2月27日 親鸞聖人御命日の集いを開催しました

 今回の『唯信鈔』では、前回に続いて四つの問答の内の三番目について見ました。そこで問題となっているのが、現生において五逆罪をつくっている念仏者が救われるのは宿善があるからであって、現生では五逆罪を犯してはいないが宿善の無い自分は浄土往生できないのではないかということです。つまり、宿善の有無によって浄土往生が定まるのではないかという問題です。この問題に対して聖覚は、現生に罪を犯さないことは宿善があることの表現であるといい、素晴らしい心はないが五逆罪を犯しておらず、今や阿弥陀仏の本願を深く信じて念仏申す姿が大事なのだと説き、宿善が無いと悩む者を諭しておられる。
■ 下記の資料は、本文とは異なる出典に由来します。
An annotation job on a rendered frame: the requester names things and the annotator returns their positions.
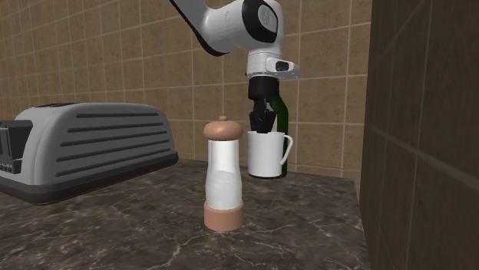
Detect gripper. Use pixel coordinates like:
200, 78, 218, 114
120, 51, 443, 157
248, 76, 280, 133

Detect dark green bottle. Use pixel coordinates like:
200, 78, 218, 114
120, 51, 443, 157
269, 94, 289, 178

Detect white mug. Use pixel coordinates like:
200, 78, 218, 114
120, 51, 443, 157
246, 130, 294, 179

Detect clear salt mill tan caps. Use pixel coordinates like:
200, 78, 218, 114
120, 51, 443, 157
203, 115, 245, 232

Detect grey toaster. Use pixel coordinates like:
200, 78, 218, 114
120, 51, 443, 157
0, 101, 180, 206

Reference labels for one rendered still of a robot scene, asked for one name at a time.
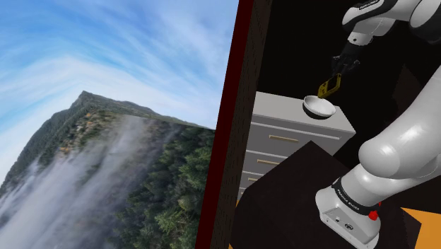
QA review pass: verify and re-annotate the yellow handheld game console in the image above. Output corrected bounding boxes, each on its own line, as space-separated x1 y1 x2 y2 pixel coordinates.
317 73 342 99

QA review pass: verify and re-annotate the white bowl with black outside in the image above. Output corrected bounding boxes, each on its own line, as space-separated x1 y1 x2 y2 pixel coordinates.
302 95 337 120

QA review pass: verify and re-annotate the grey chest of drawers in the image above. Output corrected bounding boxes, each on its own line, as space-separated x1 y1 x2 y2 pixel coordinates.
237 91 357 201
 聖覚は五逆罪をつくっていない者を「われら」と呼んでいるが、親鸞聖人は殺生という罪を犯さざるを得ない者たちを「われら」と呼び、本願念仏を味わわれた。また、親鸞聖人は宿善というような宿世のことをほとんど語られなかったことについては改めて考えていきたい。
 3月は春の彼岸会がありますので、御命日の集いは休会になります。次回は4月27日になります。